WRXB
- Panama City Beach, Florida; United States;
- Broadcast area: Panama City area
- Frequency: 100.1 MHz
- Branding: Rebel Radio 100.1

Programming
- Format: Classic country

Ownership
- Owner: JVC Broadcasting
- Sister stations: WWVV, WYOO, WYYX

History
- First air date: 1989 (as WPCF-FM)
- Former call signs: WPCF-FM (1987–2000); WQJM (2000–2002); WVVE (2002–2016); WYYX (2016–2017); WWLY (2017–2026);

Technical information
- Licensing authority: FCC
- Facility ID: 72956
- Class: C3
- ERP: 12,000 watts
- HAAT: 123.1 meters (404 ft)
- Transmitter coordinates: 30°19′41.00″N 85°41′22.00″W﻿ / ﻿30.3280556°N 85.6894444°W

Links
- Public license information: Public file; LMS;
- Webcast: Listen Live
- Website: therebelfm.com

= WRXB =

WRXB (100.1 FM, "Rebel Radio 100.1") is a radio station airing a classic country format. Licensed to Panama City Beach, Florida, United States, the station serves the Panama City area. The station is currently owned by JVC Broadcasting.

==History==
WPCF-FM was founded by Charles K. and Carlie B. Winstanley. The Winstanleys had a history in radio, founding WQXY in Baton Rouge in 1966, selling it in 1970, and moving their headquarters to Florida. During the Winstanley's tenure in Florida, they had purchased Christian station WPCF and decided to construct an FM simulcast. The station was assigned the call letters WPCF-FM on December 3, 1987, and it began airing less than a week later. After the Winstanleys sold the WPCF cluster in the mid-1990s, they left Florida for Louisiana in the mid-1990s, and became the owners of WYLA and WYLK in New Orleans' Northshore area from 1996 to 1999. Charles also had ownership interest in KJIN and KCIL in Houma.

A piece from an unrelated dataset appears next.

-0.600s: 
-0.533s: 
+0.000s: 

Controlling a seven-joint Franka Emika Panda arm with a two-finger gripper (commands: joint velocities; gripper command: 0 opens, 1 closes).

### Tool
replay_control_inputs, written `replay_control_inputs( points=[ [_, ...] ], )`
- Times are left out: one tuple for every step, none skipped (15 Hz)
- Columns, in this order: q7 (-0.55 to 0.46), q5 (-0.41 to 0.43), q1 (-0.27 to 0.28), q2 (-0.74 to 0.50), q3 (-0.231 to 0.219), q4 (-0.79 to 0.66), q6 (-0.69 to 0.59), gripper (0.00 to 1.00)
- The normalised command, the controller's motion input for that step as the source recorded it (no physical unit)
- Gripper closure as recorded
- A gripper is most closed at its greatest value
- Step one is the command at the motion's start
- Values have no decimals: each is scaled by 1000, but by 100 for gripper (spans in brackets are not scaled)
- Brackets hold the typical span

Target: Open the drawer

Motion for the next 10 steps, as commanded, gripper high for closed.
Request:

On March 10, 2000, the station changed its call sign to WQJM, under the "Jammin' Hits 100.1" moniker. They dropped this format for variety hits in 2001, calling themselves "Wave 100.1", causing them to change their signs again accordingly on June 25, 2006 to WVVE.[2] Over time, this format transitioned to include some classic hits staples. In 2010, the format was spun to female-oriented Hot AC, under the new name "V-100".

On April 15, 2014, at 10 AM, WVVE dropped its Hot AC format and began stunting with a loop of the song "Let's Groove" by Earth, Wind & Fire. The station and its website were promoting that on the 17th, at 10am, "Panama City will find its groove". The station flipped at that time to Rhythmic Oldies as Groove 100.1". The first song on Groove 100.1 was "Fantastic Voyage" by Lakeside. The new Facebook page for the station promotes Groove 100.1 as "Feel good old school from the 70s, 80s, and 90s".

On the night of July 31, 2016, a direct lightning strike destroyed the transmitter of sister station WYYX "97X". On August 8, WVVE would abruptly shift their format from rhythmic oldies to the 97X active rock format, as its original 97.7 FM frequency went silent.

While operating as 97X, WVVE changed their call letters to WYYX on November 2, 2016.

On March 17, 2017, 100.1 FM dropped the "97X" active rock format and began stunting with Christmas music as "100.1 Santa FM". Despite 97.7 re-adopting their WYYX calls the same day, the former WVVE would become known as WWLY during this switch.

At 8am on March 23, 2017, the station began playing classic country, under the "Wild Willie 100.1" branding.

WWLY and its sister stations WILN, WYOO, and WYYX were sold to JVC Broadcasting in June 2025.

On February 1, 2026, WWLY rebranded under new calls as WRXB, "Rebel Radio 100.1".